» Your goal:
What follows is a listing. Return every line of it exactly.
- - - - - - -
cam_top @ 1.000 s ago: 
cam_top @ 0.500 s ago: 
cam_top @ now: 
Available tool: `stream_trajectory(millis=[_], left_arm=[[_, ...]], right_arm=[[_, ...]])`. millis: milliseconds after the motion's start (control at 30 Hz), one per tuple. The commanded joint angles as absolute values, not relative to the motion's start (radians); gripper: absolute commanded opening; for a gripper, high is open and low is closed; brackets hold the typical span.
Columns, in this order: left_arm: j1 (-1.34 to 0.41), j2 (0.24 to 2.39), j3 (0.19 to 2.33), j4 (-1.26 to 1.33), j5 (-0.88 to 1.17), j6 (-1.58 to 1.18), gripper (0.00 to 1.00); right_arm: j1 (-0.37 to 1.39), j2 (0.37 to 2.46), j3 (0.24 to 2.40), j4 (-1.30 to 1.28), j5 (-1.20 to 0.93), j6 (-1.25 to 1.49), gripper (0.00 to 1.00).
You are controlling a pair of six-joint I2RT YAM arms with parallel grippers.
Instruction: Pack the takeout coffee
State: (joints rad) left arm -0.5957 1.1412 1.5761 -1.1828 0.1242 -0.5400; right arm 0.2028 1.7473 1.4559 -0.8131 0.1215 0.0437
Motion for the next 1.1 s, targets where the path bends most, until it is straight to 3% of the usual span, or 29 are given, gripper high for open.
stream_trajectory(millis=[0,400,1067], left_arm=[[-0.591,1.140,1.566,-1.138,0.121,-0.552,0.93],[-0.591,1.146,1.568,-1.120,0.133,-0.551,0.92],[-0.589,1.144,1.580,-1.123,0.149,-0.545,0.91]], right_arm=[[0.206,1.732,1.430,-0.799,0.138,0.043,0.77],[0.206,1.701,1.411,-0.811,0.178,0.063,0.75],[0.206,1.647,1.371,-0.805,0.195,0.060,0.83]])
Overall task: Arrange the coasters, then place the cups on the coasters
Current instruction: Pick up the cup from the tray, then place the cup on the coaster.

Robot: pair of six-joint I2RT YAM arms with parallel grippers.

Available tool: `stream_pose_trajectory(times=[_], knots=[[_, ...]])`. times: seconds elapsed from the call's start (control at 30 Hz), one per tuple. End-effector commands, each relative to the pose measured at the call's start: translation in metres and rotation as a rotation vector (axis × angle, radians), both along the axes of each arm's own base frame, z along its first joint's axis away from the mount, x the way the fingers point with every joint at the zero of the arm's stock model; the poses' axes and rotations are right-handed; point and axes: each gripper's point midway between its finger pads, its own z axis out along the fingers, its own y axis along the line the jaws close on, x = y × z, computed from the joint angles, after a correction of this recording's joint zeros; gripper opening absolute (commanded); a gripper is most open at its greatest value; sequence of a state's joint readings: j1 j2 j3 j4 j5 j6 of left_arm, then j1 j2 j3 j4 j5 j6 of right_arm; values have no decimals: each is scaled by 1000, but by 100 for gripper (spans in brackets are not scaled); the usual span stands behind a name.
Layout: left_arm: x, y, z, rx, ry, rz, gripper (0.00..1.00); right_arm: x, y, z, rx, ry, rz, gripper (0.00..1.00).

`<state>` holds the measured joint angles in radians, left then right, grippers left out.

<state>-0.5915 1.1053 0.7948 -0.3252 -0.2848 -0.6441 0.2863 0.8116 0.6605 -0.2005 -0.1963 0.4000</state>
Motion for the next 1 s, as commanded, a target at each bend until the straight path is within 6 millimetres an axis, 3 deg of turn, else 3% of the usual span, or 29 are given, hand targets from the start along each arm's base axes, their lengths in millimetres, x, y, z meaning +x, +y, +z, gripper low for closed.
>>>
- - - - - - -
» Expected answer:
cam_top @ 1.000 s ago: 
cam_top @ 0.500 s ago: 
cam_top @ now: 
Available tool: `stream_trajectory(millis=[_], left_arm=[[_, ...]], right_arm=[[_, ...]])`. millis: milliseconds after the motion's start (control at 30 Hz), one per tuple. The commanded joint angles as absolute values, not relative to the motion's start (radians); gripper: absolute commanded opening; for a gripper, high is open and low is closed; brackets hold the typical span.
Columns, in this order: left_arm: j1 (-1.34 to 0.41), j2 (0.24 to 2.39), j3 (0.19 to 2.33), j4 (-1.26 to 1.33), j5 (-0.88 to 1.17), j6 (-1.58 to 1.18), gripper (0.00 to 1.00); right_arm: j1 (-0.37 to 1.39), j2 (0.37 to 2.46), j3 (0.24 to 2.40), j4 (-1.30 to 1.28), j5 (-1.20 to 0.93), j6 (-1.25 to 1.49), gripper (0.00 to 1.00).
You are controlling a pair of six-joint I2RT YAM arms with parallel grippers.
Instruction: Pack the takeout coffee
State: (joints rad) left arm -0.5957 1.1412 1.5761 -1.1828 0.1242 -0.5400; right arm 0.2028 1.7473 1.4559 -0.8131 0.1215 0.0437
Motion for the next 1.1 s, targets where the path bends most, until it is straight to 3% of the usual span, or 29 are given, gripper high for open.
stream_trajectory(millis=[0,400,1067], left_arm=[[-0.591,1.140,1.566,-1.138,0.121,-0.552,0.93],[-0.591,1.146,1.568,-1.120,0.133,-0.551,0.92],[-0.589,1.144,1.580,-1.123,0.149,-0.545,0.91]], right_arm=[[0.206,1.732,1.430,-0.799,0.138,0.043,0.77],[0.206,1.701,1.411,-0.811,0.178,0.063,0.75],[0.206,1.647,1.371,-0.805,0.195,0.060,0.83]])
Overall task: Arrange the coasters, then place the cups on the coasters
Current instruction: Pick up the cup from the tray, then place the cup on the coaster.

Robot: pair of six-joint I2RT YAM arms with parallel grippers.

Available tool: `stream_pose_trajectory(times=[_], knots=[[_, ...]])`. times: seconds elapsed from the call's start (control at 30 Hz), one per tuple. End-effector commands, each relative to the pose measured at the call's start: translation in metres and rotation as a rotation vector (axis × angle, radians), both along the axes of each arm's own base frame, z along its first joint's axis away from the mount, x the way the fingers point with every joint at the zero of the arm's stock model; the poses' axes and rotations are right-handed; point and axes: each gripper's point midway between its finger pads, its own z axis out along the fingers, its own y axis along the line the jaws close on, x = y × z, computed from the joint angles, after a correction of this recording's joint zeros; gripper opening absolute (commanded); a gripper is most open at its greatest value; sequence of a state's joint readings: j1 j2 j3 j4 j5 j6 of left_arm, then j1 j2 j3 j4 j5 j6 of right_arm; values have no decimals: each is scaled by 1000, but by 100 for gripper (spans in brackets are not scaled); the usual span stands behind a name.
Layout: left_arm: x, y, z, rx, ry, rz, gripper (0.00..1.00); right_arm: x, y, z, rx, ry, rz, gripper (0.00..1.00).

`<state>` holds the measured joint angles in radians, left then right, grippers left out.

<state>-0.5915 1.1053 0.7948 -0.3252 -0.2848 -0.6441 0.2863 0.8116 0.6605 -0.2005 -0.1963 0.4000</state>
Motion for the next 1 s, as commanded, a target at each bend until the straight path is within 6 millimetres an axis, 3 deg of turn, else 3% of the usual span, or 29 are given, hand targets from the start along each arm's base axes, their lengths in millimetres, x, y, z meaning +x, +y, +z, gripper low for closed.
>>>

This exercise is now complete.